Non so se il mio intervento servì a qualcosa, forse servì solo a me stesso, ma mi sembra giusto raccontare questa vicenda perché fu anche li che si sviluppò e nacque la mia amicizia con Ignazio Gardella e Aldo Rossi e soprattutto, credo, fu un divertente e interessante episodio che addito ai giovani studenti di architettura, perché ritengo ci sia bisogno di prendersi le proprie responsabilità”¹.
L’aneddoto raccontato, è un estratto di una conferenza tenuta da Paolo Zermani a Genova in ricordo di Ignazio Gardella. La cronaca di un momento emozionante della sua vita, che lo stesso Zermani racconta con massima serietà e con una nota di nostalgia. Un racconto personale, vissuto in gioventù, che l’architetto porta fieramente alla pubblica attenzione.
Quella appena raccontata non vuole essere una sorta di idolatria del protagonista di questa storia, ma bensì una presa di coscienza. Presa di coscienza che gli elementi posti in gioco non sono cambiati da quel periodo in cui la critica era ancora presente e attiva. L’architettura vive. Le università, se pur pervase da una nuova forma di insegnamento, rappresentano ancora luogo di incontro e confronto tra disciplina e allievi. Gli studenti, protagonisti naturali del futuro dell’architettura, sono presenti oggi come allora.
È complicato provare a dare una motivazione a cosa sia cambiato da quel, neanche troppo lontano, 1984. Edifici di qualsiasi forma e religione continuano ad essere costruiti, ma per qualche motivo non vi è più impegno sociale nel prendere posizione in favore della realizzazione rispetto ad essi. La condizione di assenza di un pensiero critico risulta quasi certificare la morte apparente dell’architettura stessa.

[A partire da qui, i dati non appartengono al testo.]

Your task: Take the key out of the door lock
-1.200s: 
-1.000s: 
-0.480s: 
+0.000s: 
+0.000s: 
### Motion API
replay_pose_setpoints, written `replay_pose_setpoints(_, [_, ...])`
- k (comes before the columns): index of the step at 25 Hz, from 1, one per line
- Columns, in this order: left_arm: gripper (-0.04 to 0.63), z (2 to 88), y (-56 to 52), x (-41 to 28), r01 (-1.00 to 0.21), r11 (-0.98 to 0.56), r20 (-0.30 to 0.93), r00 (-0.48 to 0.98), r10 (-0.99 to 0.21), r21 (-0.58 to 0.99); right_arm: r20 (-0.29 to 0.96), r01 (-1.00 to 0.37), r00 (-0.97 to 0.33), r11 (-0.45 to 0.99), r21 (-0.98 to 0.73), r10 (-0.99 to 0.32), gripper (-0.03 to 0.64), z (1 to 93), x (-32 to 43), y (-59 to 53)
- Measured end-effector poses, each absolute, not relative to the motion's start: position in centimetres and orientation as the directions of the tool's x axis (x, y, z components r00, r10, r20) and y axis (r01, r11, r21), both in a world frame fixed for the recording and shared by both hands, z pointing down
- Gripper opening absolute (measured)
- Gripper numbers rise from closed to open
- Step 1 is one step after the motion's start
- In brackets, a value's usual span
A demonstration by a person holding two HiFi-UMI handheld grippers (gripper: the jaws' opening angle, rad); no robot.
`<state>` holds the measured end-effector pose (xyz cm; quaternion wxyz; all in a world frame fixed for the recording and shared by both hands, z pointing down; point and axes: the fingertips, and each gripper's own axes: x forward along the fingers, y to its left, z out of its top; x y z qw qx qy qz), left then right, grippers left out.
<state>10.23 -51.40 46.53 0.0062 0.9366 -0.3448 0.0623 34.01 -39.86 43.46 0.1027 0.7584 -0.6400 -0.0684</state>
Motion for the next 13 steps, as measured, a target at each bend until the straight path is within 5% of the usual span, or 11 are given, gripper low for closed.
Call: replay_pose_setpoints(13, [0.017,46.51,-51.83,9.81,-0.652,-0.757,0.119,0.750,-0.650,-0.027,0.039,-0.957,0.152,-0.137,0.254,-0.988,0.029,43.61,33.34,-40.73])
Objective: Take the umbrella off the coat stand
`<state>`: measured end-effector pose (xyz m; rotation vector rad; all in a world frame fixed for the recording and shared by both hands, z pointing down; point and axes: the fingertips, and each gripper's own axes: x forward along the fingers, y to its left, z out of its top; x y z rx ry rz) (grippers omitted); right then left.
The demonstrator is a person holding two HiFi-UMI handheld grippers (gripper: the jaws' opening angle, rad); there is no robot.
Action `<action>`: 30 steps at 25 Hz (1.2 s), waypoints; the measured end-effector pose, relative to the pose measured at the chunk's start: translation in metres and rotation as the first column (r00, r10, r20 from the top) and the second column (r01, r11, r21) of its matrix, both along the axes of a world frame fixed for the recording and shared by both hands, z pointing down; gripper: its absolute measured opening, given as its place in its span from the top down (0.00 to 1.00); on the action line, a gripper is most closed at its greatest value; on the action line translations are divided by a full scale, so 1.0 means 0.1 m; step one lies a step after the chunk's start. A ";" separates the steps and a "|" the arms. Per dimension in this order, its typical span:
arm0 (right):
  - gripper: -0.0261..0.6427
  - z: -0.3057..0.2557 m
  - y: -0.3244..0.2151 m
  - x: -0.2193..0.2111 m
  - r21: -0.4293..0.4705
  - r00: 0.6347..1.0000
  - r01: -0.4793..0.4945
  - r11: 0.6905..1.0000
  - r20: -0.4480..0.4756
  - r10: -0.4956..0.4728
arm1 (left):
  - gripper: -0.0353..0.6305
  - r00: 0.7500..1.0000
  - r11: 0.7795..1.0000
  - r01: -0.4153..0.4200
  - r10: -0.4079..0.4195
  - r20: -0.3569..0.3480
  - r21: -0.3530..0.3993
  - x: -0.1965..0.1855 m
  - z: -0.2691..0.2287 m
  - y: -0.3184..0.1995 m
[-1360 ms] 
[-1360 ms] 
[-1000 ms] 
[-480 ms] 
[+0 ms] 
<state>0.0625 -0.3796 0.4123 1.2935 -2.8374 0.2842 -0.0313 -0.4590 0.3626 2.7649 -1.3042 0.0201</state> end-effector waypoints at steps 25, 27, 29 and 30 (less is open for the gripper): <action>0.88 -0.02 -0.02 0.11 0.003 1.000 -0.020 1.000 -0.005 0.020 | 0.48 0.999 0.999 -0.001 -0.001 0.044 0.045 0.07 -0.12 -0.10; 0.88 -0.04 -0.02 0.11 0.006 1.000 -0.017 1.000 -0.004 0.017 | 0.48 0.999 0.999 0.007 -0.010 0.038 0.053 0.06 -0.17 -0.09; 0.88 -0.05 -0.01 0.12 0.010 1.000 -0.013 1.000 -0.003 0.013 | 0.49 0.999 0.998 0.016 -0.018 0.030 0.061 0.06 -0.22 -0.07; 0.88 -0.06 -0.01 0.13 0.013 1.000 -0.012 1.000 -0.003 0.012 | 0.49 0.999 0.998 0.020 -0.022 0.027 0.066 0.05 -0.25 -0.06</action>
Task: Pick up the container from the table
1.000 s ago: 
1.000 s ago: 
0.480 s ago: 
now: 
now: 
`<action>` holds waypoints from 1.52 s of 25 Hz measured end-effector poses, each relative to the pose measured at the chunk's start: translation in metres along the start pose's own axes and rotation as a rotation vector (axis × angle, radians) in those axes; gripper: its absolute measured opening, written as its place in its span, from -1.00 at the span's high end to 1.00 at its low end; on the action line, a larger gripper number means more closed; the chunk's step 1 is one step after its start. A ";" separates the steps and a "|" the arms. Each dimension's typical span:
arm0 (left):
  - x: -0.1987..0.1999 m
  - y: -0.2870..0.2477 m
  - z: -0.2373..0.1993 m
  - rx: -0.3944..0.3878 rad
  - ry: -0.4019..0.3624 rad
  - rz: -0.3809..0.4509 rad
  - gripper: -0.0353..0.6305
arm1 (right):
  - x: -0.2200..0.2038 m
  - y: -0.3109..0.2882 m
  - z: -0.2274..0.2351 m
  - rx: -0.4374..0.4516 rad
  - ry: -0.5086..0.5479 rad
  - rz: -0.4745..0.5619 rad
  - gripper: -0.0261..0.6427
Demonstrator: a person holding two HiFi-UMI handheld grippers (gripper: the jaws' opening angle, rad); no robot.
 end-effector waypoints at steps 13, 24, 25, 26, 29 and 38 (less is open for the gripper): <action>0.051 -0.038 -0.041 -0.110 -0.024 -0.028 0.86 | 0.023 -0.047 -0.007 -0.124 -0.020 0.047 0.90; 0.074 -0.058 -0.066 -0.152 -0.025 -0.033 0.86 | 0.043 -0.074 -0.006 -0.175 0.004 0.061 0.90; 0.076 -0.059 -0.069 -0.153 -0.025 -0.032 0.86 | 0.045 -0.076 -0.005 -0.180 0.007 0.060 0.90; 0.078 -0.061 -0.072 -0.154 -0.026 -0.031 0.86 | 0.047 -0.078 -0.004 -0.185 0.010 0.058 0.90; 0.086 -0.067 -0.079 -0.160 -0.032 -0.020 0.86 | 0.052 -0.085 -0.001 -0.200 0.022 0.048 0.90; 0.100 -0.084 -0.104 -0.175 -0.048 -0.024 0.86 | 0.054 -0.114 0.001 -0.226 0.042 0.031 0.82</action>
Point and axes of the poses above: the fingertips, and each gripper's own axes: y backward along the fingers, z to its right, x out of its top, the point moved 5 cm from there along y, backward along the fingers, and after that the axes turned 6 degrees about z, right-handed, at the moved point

Paolo Zermani, uno dei più stimati architetti italiani, oggi racconta con affetto questo momento della sua giovinezza descrivendolo come “una medaglia appuntata sul petto”. Un atto di devozione verso l’ architettura e di difesa dei propri ideali. In due parole: moralità ed etica.
Questo racconto vuole essere un monito per le future generazioni, propenso a far riflettere su quali siano gli oneri e gli onori connessi alla figura dell’architetto e su quali siano le responsabilità legate inestricabilmente a questa professione.
¹ Primo incontro del ciclo: “5 maestri dell’architettura del ‘900”, a cura di: Carmen Adriani e Benedetto Besio, data conferenza 24/05/2018, Genova, Palazzo Ducale, Sala del Minor Consiglio.